Nor has this Court demanded, in evaluating whether a dismissal constituted an acquittal, proof that the acquitting court applied the sufficiency of the evidence standard by construing the evidence in the light most favorable to the prosecution. To the contrary, this Court has stated that the Double Jeopardy Clause "bars retrial following a court-decreed acquittal, even if the acquittal is 'based upon an egregiously erroneous foundation.'" Id., at 318 (quoting Fong Foo v. United States, 369 U.S. 141, 143 (1962) (per curiam)).
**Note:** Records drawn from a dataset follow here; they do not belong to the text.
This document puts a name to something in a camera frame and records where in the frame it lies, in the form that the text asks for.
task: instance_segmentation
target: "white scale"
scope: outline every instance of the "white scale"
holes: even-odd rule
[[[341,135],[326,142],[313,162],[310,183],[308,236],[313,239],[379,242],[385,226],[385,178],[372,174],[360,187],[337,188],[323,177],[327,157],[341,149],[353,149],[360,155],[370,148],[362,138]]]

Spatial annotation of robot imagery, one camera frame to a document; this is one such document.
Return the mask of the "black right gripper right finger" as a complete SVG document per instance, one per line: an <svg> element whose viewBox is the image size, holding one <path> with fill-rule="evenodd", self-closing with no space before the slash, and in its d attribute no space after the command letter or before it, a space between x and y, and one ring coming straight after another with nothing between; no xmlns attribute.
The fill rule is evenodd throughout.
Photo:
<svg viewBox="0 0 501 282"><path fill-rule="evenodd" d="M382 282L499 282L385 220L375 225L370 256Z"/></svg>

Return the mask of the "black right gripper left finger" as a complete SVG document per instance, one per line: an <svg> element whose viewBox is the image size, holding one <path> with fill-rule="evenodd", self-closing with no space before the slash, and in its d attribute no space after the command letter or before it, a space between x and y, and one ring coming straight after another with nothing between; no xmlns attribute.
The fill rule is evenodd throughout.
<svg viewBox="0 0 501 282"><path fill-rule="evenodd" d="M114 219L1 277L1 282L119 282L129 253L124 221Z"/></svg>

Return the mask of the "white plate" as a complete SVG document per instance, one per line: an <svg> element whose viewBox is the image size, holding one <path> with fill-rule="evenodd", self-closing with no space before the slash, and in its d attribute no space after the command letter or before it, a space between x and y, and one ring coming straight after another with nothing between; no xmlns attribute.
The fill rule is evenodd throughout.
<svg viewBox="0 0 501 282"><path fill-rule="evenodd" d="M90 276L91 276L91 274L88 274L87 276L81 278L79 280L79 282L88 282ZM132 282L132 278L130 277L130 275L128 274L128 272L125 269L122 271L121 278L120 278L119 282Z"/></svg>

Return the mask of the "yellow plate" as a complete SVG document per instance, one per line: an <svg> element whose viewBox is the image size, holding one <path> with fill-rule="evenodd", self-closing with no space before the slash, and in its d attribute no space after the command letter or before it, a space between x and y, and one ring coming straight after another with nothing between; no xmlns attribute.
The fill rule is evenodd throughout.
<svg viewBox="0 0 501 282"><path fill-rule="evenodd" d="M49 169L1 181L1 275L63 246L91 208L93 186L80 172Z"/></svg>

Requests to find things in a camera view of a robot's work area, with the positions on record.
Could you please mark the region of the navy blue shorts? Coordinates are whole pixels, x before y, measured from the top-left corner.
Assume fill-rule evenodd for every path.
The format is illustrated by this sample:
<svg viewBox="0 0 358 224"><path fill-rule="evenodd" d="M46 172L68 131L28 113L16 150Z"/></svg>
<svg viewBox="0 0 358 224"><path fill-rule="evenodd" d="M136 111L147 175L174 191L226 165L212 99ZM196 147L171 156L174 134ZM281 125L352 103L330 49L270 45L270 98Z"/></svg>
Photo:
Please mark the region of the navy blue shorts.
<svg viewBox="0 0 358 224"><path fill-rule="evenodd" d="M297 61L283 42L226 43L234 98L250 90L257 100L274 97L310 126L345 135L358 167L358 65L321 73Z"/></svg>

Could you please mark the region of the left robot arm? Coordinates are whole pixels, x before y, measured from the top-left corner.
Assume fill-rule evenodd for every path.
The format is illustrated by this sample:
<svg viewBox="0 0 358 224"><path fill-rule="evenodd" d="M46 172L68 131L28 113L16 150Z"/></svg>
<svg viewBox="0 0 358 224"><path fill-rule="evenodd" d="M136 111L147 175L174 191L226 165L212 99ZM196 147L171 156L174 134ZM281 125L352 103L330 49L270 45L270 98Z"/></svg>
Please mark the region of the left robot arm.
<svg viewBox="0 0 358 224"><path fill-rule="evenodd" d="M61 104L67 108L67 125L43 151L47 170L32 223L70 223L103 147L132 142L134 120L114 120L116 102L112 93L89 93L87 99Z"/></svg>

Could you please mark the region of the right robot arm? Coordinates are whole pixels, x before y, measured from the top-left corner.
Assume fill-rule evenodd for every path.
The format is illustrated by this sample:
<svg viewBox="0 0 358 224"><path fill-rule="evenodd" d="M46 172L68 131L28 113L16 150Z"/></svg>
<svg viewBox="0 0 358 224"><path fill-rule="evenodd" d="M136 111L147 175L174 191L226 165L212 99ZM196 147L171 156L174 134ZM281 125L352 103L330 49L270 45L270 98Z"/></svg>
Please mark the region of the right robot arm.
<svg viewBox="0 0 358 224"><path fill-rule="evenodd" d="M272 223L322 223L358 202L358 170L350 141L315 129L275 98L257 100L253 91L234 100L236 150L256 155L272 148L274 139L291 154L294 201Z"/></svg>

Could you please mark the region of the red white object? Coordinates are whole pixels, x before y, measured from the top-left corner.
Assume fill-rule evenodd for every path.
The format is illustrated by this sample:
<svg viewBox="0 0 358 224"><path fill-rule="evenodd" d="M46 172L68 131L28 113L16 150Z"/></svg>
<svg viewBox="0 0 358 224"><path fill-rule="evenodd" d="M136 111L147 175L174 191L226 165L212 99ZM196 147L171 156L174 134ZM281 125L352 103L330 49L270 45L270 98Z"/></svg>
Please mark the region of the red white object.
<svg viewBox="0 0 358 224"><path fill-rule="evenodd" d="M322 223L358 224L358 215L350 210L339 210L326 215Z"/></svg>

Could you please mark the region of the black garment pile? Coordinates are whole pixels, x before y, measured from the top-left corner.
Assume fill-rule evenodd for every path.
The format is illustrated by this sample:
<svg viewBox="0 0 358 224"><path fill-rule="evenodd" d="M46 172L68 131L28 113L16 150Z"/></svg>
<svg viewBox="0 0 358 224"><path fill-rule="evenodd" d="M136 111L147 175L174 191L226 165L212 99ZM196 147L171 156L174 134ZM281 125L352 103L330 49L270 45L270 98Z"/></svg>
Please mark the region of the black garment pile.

The State defends Hatch as no more than the California Supreme Court's approach to "interpreting ambiguous Section 1385 dismissals," Brief in Opposition 18, emphasizing that "'the meaning attached to an ambiguous prior reversal is a matter of state law,'" id., at 17-18 (quoting Tibbs, 457 U.S., at 47, n. 24). That may well be the case. There is a fine line, however, between a rule of judicial interpretation designed to help courts ascertain whether a dismissal relates to guilt or innocence and the state court's imposition of a different standard for acquittals under the Double Jeopardy Clause. The latter is impermissible: "[W]hether an acquittal has occurred for purposes of the Double Jeopardy Clause is a question of federal, not state, law." McElrath, 601 U.S., at 96. To the extent the California Supreme Court adopted a different standard in order to "properly balanc[e] the competing interests embodied in the constitutional prohibitions against double jeopardy," Hatch, 22 Cal. 4th, at 273, 991 P.2d, at 174, it had no discretion to do so.
The Court of Appeal's application of Hatch to Woodward's 1996 dismissal order suggests that the Hatch rule is, at least as applied here, more than an instruction to trial courts to "make their [§1385] rulings clear" so that reviewing courts may later determine whether such dismissals were, in fact, related to guilt or innocence. Ibid. The trial court's 1996 dismissal predated Hatch by four years, so to the extent that Hatch imposed such a clear-statement rule, the trial court would not have been aware of it.
All that said, Woodward's assertion that Hatch conflicts with this Court's double jeopardy precedents was not presented to the Court of Appeal before it issued the opinion on review. It was not until he filed his petition for review in the California Supreme Court that Woodward pressed this point. Woodward is hardly to blame for that litigation choice, as Hatch itself left open the question whether a dismissal order that (like his) included the phrase "insufficient evidence" sufficed to establish "that the dismissal was equivalent to an acquittal." Id., at 276, 991 P.2d, at 176. The California Supreme Court should assess, in the first instance, how to reconcile Hatch with this Court's intervening decisions in McElrath and Evans, among others. For that reason, I concur in the Court's denial of certiorari and encourage the California Supreme Court to address this question.
[*] California Penal Code Ann. §1385(a) (Cum. Supp. 2025) has since been amended, but the quoted language remains the same.